TASK PROMPT => Extract all lines from the data beneath that include the word "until".
Segment Open
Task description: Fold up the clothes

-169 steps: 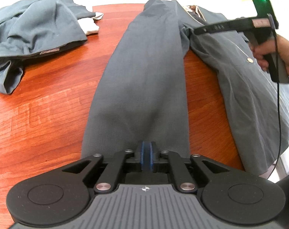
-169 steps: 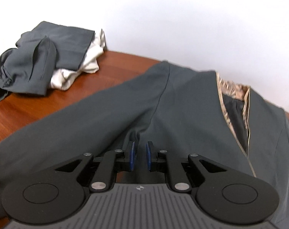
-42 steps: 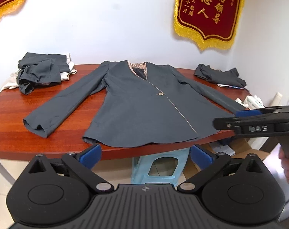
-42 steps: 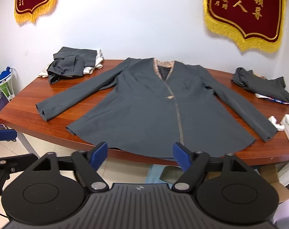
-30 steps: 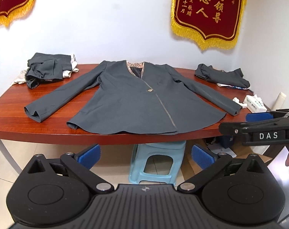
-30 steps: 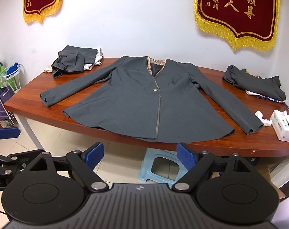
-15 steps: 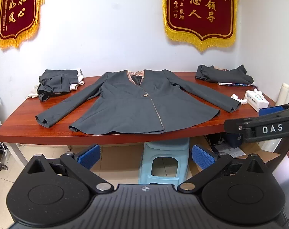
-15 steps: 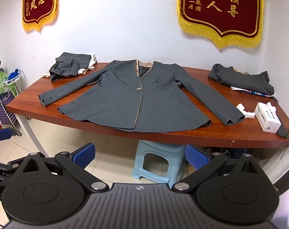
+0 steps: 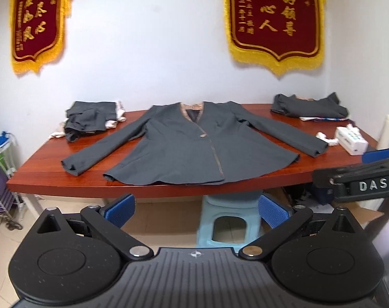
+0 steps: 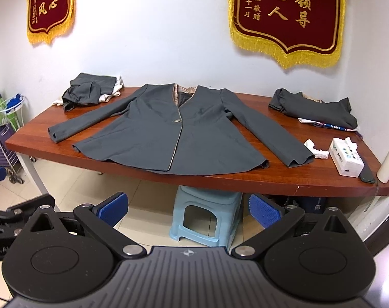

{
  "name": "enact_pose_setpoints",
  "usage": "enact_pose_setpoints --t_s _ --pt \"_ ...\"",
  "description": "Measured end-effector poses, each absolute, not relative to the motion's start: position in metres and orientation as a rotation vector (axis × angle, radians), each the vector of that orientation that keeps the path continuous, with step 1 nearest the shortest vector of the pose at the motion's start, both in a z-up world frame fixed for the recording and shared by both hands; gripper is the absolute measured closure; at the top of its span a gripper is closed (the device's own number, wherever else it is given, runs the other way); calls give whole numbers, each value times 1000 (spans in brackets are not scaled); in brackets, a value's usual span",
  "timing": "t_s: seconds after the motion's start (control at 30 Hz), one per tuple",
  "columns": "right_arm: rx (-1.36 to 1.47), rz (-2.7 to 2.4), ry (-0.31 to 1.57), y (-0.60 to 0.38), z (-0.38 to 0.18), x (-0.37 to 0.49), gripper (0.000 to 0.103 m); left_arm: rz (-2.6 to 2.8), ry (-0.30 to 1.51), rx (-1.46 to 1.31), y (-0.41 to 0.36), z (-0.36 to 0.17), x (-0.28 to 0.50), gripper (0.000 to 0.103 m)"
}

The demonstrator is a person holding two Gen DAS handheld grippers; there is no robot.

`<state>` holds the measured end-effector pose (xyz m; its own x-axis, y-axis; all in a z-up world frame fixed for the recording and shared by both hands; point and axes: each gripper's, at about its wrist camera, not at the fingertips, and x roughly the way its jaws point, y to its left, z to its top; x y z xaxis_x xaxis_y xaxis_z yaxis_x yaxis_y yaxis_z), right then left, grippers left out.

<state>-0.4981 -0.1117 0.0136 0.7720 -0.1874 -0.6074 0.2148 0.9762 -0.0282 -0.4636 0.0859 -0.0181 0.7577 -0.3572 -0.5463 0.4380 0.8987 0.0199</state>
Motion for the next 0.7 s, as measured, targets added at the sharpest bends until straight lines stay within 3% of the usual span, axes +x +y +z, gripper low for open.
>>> enact_pose_setpoints --t_s 0.7 --pt "2 -207 623 -100 17 -503 0 -481 622 160 83 -18 -463 0"
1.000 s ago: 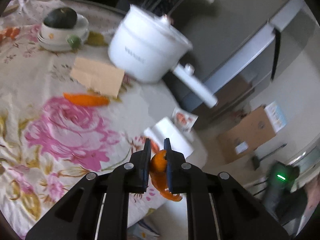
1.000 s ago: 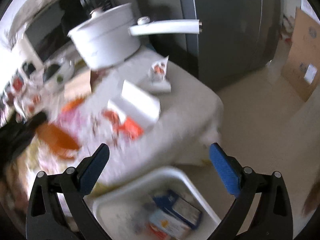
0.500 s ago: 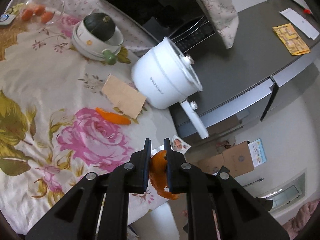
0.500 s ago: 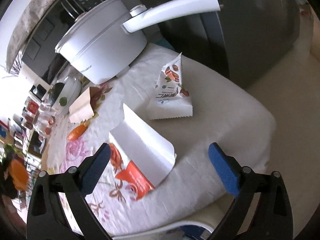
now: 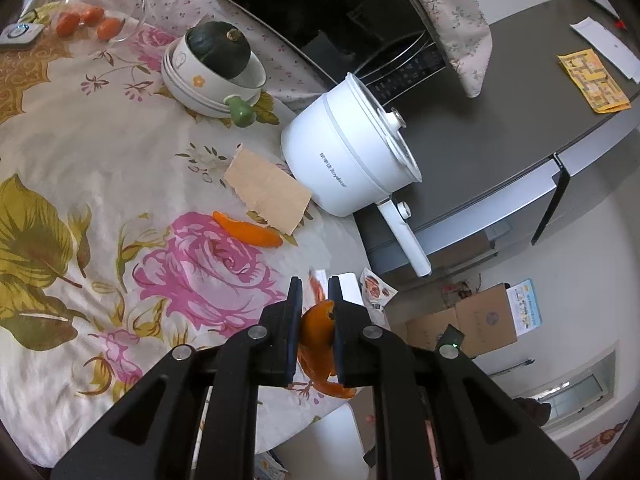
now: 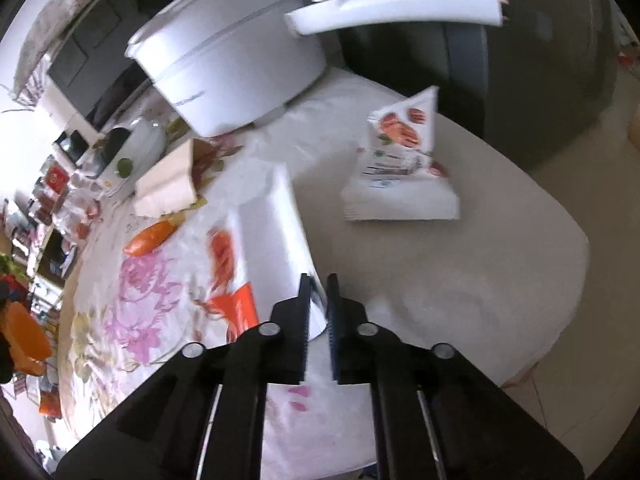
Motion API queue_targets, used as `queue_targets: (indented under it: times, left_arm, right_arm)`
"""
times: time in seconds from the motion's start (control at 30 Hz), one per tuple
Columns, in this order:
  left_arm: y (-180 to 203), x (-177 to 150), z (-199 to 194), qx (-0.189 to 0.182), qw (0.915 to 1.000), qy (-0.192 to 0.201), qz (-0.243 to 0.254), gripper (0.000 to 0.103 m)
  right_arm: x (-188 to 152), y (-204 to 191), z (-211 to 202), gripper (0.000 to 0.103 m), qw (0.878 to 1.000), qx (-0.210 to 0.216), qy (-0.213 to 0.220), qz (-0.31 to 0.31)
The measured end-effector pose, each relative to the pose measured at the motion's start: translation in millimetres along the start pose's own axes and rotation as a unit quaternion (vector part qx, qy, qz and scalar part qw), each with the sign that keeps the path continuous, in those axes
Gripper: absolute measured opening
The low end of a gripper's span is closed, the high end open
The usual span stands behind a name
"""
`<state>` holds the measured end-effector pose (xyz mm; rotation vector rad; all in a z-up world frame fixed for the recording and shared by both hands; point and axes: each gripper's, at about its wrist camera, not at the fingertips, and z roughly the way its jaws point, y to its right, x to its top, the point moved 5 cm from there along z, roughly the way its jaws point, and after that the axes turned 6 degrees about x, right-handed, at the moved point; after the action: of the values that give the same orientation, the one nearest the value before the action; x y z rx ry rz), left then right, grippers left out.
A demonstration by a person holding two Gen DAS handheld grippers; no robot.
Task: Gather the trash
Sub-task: 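Grasp the white paper with red wrapper with the right gripper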
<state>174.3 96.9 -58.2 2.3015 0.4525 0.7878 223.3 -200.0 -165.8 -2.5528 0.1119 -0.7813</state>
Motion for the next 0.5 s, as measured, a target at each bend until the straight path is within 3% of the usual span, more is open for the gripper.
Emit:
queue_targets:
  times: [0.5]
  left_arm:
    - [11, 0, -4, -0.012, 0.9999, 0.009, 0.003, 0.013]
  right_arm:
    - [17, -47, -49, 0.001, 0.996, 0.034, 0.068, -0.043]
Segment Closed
OUTPUT FOR THIS EXERCISE =>
Motion for the next 0.7 s, as measured, targets added at the sharpest bends until straight lines stay within 3% of the usual span, axes +x +y +z, gripper low for open.
Motion for the next 0.5 s, as measured, a target at each bend until the straight path is within 3% of the usual span, more is open for the gripper.

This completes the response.